Exercise inputs:
----

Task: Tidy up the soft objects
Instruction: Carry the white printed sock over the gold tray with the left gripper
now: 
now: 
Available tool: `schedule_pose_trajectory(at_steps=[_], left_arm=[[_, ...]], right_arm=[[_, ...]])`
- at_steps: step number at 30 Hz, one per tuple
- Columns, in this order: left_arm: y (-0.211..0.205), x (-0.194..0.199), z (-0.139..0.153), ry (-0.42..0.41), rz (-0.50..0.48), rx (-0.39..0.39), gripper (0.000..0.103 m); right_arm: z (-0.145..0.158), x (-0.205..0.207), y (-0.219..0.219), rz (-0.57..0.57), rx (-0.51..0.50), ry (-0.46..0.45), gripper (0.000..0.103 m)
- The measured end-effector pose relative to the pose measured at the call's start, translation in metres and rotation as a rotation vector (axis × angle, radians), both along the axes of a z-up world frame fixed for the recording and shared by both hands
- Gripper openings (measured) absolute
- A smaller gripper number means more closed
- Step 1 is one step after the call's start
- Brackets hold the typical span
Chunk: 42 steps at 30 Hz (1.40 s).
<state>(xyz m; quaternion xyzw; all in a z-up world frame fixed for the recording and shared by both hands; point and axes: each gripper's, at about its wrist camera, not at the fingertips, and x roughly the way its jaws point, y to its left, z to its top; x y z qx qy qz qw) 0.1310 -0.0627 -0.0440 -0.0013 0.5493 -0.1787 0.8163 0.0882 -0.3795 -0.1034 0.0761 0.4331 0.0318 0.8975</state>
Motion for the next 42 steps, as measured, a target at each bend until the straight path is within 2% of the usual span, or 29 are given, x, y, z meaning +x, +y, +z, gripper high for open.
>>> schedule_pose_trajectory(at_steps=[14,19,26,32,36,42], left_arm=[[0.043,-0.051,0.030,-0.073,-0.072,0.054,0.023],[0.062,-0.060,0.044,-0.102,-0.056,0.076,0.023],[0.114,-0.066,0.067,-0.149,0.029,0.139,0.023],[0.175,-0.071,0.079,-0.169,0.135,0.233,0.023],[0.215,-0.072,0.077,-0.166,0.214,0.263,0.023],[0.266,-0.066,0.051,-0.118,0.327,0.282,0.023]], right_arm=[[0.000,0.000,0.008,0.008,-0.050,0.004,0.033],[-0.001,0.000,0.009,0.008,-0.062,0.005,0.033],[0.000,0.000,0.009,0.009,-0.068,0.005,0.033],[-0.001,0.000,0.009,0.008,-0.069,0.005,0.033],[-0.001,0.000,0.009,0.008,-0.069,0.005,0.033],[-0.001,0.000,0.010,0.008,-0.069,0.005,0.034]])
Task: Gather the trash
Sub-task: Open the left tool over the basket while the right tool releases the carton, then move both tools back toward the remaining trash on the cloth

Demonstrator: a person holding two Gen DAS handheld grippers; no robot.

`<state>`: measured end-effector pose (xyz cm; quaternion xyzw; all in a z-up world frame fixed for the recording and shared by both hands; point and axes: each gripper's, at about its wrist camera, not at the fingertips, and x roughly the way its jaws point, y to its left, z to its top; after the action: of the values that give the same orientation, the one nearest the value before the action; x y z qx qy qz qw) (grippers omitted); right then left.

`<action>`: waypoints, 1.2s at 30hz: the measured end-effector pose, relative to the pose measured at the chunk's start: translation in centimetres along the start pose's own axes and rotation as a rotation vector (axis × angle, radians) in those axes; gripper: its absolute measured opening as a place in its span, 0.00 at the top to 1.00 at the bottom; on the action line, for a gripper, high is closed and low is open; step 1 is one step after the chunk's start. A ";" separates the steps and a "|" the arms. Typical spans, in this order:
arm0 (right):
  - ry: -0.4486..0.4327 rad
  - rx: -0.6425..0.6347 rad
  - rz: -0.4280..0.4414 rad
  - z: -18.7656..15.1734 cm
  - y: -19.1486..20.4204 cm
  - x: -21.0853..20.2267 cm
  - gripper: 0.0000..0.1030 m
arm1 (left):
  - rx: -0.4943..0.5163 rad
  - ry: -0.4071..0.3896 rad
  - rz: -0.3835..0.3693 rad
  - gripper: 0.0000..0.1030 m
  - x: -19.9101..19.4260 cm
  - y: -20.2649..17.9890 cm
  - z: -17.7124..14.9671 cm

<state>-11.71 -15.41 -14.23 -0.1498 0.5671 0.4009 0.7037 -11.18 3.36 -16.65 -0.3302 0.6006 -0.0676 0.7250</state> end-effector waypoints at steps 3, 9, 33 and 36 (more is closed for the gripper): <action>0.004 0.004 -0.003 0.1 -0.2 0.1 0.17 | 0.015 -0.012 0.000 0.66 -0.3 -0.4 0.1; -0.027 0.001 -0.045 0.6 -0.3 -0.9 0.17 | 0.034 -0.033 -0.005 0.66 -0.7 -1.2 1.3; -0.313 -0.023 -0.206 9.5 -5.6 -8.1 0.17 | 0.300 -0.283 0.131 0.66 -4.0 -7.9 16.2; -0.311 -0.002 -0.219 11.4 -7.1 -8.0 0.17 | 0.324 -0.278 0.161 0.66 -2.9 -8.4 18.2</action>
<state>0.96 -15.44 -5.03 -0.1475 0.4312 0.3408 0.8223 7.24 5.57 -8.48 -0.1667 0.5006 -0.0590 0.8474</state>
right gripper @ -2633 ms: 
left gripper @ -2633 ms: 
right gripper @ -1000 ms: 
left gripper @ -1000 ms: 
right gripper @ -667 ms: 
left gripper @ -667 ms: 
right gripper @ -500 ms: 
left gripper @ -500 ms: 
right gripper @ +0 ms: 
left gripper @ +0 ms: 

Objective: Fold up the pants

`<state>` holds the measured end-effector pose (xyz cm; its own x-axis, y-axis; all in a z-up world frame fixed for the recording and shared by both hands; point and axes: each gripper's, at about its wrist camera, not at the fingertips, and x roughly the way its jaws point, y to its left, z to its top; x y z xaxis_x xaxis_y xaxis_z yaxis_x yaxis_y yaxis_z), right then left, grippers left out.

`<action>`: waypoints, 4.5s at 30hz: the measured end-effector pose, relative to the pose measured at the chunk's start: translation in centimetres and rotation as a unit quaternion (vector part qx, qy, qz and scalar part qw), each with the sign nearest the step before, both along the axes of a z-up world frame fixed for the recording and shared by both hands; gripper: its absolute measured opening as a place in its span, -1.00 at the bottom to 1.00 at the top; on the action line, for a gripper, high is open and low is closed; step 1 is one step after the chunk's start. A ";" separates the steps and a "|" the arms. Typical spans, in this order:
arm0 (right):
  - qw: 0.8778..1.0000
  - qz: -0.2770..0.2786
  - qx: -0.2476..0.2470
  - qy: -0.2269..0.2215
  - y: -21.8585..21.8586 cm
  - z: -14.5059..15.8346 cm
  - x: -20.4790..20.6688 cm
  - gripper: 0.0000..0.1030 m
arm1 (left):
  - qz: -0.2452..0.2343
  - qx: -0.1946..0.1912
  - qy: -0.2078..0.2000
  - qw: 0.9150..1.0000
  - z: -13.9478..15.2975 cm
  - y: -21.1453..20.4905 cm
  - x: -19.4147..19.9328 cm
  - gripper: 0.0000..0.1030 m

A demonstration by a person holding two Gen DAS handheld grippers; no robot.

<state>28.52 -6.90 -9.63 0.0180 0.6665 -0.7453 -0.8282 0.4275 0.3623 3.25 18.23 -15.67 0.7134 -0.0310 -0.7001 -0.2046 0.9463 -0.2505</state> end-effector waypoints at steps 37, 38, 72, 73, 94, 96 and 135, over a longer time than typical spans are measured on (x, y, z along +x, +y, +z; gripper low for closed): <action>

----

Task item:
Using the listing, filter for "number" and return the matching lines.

Response:
- at_steps: step number at 30 Hz, one per tuple
- A smaller gripper number means more closed

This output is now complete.